We formulated a stochastic, agent-based model to simulate the behavior of long-term (LT-HSCs) and short-term (ST-HSCs) hematopoietic stem cells, incorporating key processes such as quiescence, apoptosis, distinct modes of cell division, and eventual inactivation after reaching a maximum number of divisions. Both LT-HSCs and ST-HSCs can enter a quiescent state with distinct probabilities. While quiescent, cells may either remain dormant or stochastically undergo apoptosis. Non-quiescent cells also face a probability of apoptosis. Surviving cells can divide via four distinct modes: symmetric self-renewal, asymmetric division, direct differentiation, or symmetric differentiation. The selection of each division mode is determined stochastically through a Markov process. This division process continues until LT-HSCs and ST-HSCs reach their respective maximum division limits, at which point they transition to an inactive state. The list below of all the parameters we can find in the model as well as their respective descriptions can be found in the README.txt associated with this repository. In addition, the set of parameters can be found in the setup.m script.
The model is located in the file Model_scripts. Download that file and open it using MATLAB. Out of those files, the cellmodel_diff_spaQD.m integrates all the functions and runs the main model based on the parameter setup setup.m you established.
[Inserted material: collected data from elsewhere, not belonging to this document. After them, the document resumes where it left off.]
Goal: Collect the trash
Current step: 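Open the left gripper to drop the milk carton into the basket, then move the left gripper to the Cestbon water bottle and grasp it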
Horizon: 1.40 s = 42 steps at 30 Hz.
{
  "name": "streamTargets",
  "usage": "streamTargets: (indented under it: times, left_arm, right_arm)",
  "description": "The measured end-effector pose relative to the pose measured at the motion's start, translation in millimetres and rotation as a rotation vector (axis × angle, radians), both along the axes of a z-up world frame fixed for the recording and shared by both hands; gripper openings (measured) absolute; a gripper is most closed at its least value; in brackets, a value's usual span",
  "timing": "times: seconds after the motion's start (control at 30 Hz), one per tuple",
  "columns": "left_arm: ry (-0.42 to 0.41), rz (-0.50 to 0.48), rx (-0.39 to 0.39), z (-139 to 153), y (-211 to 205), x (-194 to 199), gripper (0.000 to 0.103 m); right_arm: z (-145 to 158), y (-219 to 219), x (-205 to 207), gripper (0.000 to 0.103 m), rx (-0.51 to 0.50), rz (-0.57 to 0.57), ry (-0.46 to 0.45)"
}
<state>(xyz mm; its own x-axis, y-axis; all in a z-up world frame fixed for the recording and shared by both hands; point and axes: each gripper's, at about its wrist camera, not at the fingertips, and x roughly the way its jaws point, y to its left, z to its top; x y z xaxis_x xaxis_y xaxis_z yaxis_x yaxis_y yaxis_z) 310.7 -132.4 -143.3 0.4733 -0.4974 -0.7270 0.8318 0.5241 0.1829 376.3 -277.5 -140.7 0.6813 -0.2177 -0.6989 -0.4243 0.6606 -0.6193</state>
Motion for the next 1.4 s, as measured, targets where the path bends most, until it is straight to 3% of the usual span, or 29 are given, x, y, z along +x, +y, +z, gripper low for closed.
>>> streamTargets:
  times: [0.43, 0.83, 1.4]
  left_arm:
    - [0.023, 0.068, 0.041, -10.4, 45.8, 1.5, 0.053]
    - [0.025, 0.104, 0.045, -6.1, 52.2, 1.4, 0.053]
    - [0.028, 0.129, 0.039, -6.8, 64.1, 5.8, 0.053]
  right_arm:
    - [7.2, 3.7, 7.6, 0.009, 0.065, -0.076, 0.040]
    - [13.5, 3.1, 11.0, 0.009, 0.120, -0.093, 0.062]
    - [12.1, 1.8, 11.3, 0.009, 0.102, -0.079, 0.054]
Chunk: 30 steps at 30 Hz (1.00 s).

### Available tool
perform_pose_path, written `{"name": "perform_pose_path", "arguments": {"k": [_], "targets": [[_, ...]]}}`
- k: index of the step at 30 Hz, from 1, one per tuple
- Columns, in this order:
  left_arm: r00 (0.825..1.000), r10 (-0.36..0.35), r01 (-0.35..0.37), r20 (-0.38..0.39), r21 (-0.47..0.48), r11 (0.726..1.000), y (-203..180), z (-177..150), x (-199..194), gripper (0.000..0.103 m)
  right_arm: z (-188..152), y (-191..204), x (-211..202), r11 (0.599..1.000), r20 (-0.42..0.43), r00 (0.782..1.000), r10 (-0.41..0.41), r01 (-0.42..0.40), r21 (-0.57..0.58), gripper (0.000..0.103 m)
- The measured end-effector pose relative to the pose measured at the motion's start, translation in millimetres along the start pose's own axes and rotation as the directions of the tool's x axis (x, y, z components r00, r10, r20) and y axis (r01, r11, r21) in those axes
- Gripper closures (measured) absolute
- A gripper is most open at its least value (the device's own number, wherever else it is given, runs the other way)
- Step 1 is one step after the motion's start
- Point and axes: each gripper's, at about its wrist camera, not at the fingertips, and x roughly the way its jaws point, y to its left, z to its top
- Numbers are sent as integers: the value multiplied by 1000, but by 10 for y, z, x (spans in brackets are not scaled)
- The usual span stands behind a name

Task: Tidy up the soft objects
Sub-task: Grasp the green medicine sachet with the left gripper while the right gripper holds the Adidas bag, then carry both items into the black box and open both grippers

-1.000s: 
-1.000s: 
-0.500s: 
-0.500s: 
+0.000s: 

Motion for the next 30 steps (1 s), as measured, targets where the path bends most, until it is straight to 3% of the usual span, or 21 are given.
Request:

After setting up the parameters and time, open the cellmodel_diff_spaQD.m and run this command on the command window:
[cellstypeA, cellstypeB, cellstypeC, params] = cellmodel_diff_spaQD;This command will display the total number of LT-HSCs and ST-HSCs per time-step, as well as the number of active, inactive, and quiescent cells. In addition, the coordinates of the spatial configuration are recorded per time step. In addition, it will display all the types of cells in a 2-D dimensional space where the y-axis is the counts and the x-axis is time. An example of a visualization plot is displayed below, where the model was run for 80 steps and just one single seed. Both LT-HSCs and ST-HSCs are displayed:
While the model runs a single seed at a time, to test for stochasticity we need to run for multiple seeds. When running for a long period this process can be overwhelming computationally. To solve this we can run for multiple seeds in a HPC cluster. The file RunInServer.m in the Model_scripts folder of this repository is a function that takes the model and runs it for 30 different seeds, saving the total number of LT-HSCs and ST-HSCs per time step. The RunInServer.m file can be run via the command line or by submitting a Bash script. An example of a Bash Script using the RunInServer.m, 16 threads, and SLURM can be found below:
#!/bin/sh
#SBATCH --job-name=validation
#SBATCH -n 16
#SBATCH -N 1
#SBATCH --output job_%j_%N.out
#SBATCH --error job_%j_%N.err
#SBATCH -p defq-48core
# Print this sub-job's task ID
echo "My SLURM_ARRAY_TASK_ID: " $SLURM_ARRAY_TASK_ID
# Loading module matlab
module load matlab/R2020a
# Directory of files from the model
cd /work/alfaroqc/Model_validation
# Running the script
matlab -nodisplay -nosplash -r "RunInServer($SLURM_ARRAY_TASK_ID), exit "This bash script runs like an array and then generates a data file for each seed. Then, to visualize the multiple-seed data we created a MATLAB script that takes the files and then calculates the mean and standard deviation. The script can be found in the Plotting_folder and can be run using the command below:
Plot_allruns_types_spread(namefolder);Where namefolder is the folder where all the data from each seed is located An example of a visualization generated for multiple seeds is shown below for both LT-HSCs and ST-HSCs:
The stochastic component of the model allows the exploration of the HSCs dynamics in a 2-D spatial domain that mimics the bone marrow environment. The parameters related to the spatial component can be found in the README.txt. The function plotdensity1.m plots the coordinates of LT-HSCs and ST-HSCs at a specific time frame, this will be displayed as a normalized value by the total number of LT-HSCs and ST-HSCs at that time step. Two components of the model control the gradient of change:
- aQ ( gradient of change in quiescent state)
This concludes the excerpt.